PUBLIC ART: Billboard on Shaw by Quratulain Butt
January 25, 2018 - March 25, 2018In partnership with South Asian Visual Arts Centre (SAVAC), Critical Distance is pleased to present the Winter 2018 Billboard on Shaw, featuring work by Quratulain Butt curated by Toleen Touq and Nahed Mansour as part of the exhibition We Look At Animals Because.
Growing up with roosters as pets, this motif appears frequently in Butt’s paintings. Originally created using delicate watercolor strokes in the Gadrang (opaque) miniature painting technique, the artist presents figures of brawling roosters as stand-ins for human conflict. Butt also draws, perhaps comically, on the pressures of conformity that come with family and tradition. For this exhibition, an enlarged and digitized version of the original Ego painting was commissioned from the artist for the eight-foot square billboard structure.
Ego is on view at 180 Shaw Street, outside Artscape Youngplace, through January to March, 2018.
In addition to this work by Quratulain Butt, We Look At Animals Because features photographs, works on paper, sculpture, and videos by Khaled Hourani, Maha Maamoun, Huma Mulji, Ed Panar, Alex Sheriff, and Andrea Luka Zimmerman, on view in the CDCC gallery (Suite 302 on the 3rd floor of Artscape Youngplace) and other locations within the building through March 25, 2018.
Exhibition on view at Critical Distance:
180 Shaw Street, Suite 302 at Artscape Youngplace, M6J 2W5
Admission is always free; building and gallery are fully accessible.
New gallery hours:
Thursday–Sunday from 12–5 pm
Also on view beyond the gallery:
Hallway Video by Smriti Mehra (stay tuned for more information on screenings)

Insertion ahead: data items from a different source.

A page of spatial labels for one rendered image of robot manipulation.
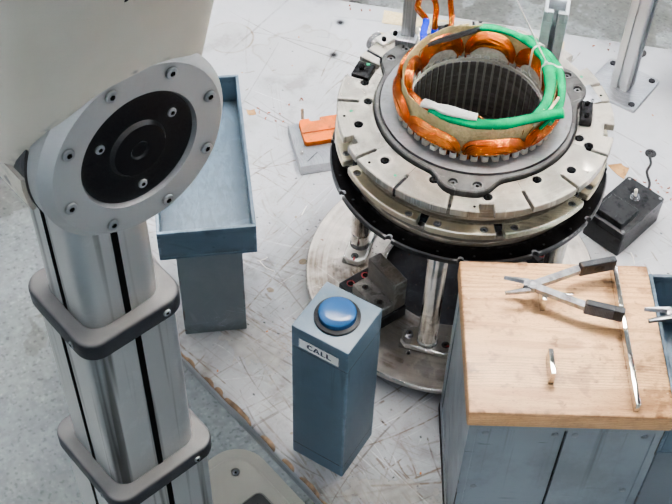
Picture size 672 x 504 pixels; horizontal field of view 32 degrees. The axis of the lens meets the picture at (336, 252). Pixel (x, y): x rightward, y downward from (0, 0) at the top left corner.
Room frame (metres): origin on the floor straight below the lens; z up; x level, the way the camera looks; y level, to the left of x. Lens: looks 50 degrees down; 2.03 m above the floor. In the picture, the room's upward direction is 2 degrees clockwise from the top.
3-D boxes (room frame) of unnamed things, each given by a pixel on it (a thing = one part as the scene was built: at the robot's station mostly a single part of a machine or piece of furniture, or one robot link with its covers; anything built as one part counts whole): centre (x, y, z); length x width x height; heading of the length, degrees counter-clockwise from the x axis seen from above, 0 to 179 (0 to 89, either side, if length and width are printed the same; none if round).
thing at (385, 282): (0.94, -0.06, 0.85); 0.06 x 0.04 x 0.05; 38
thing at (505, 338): (0.71, -0.23, 1.05); 0.20 x 0.19 x 0.02; 90
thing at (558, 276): (0.77, -0.23, 1.09); 0.06 x 0.01 x 0.01; 115
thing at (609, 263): (0.79, -0.27, 1.09); 0.04 x 0.01 x 0.02; 105
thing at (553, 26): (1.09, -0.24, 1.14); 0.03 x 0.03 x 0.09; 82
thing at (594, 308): (0.73, -0.27, 1.09); 0.04 x 0.01 x 0.02; 75
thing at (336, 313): (0.75, 0.00, 1.04); 0.04 x 0.04 x 0.01
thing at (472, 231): (0.86, -0.14, 1.06); 0.08 x 0.02 x 0.01; 82
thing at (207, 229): (0.96, 0.16, 0.92); 0.25 x 0.11 x 0.28; 9
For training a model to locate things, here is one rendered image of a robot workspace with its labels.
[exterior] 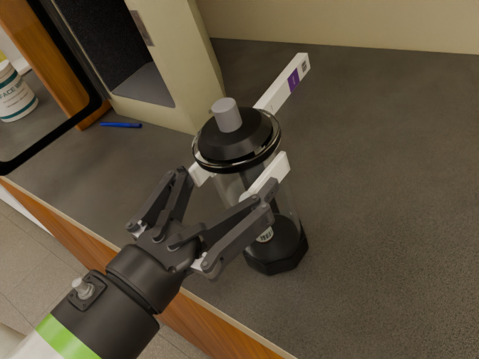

Join us for an opening reception with the curators:
Thursday, January 25th from 6–9 pm
Refreshments will be served and all are welcome.
About the Curator(s)
Toleen Touq
Toleen Touq is a curator, cultural producer and writer who has recently moved to Toronto. Her approach takes site-responsiveness as a methodology to build radical pedagogical platforms and alternative knowledge systems.
Find out moreNahed Mansour
Nahed Mansour is a Toronto-based multidisciplinary artist and curator. Working in video, installation, and performance, her works typically draw on visual archives to highlight the relationship between entertainment, labour, and processes of racialization and gendering.
Find out moreAbout the Artist(s)
Quratulain Butt
Quratulain Butt was born in Rawalpindi Pakistan in 1980. She is trained as a Miniature painter and sculptor at the National College of the Arts Lahore, Pakistan and Hunerkada academy of visual and Performing Arts Islamabad, Pakistan. Quratulain’s work shares concerns like social hierarchy, war conflict, hypocrisy and self reflection/hope.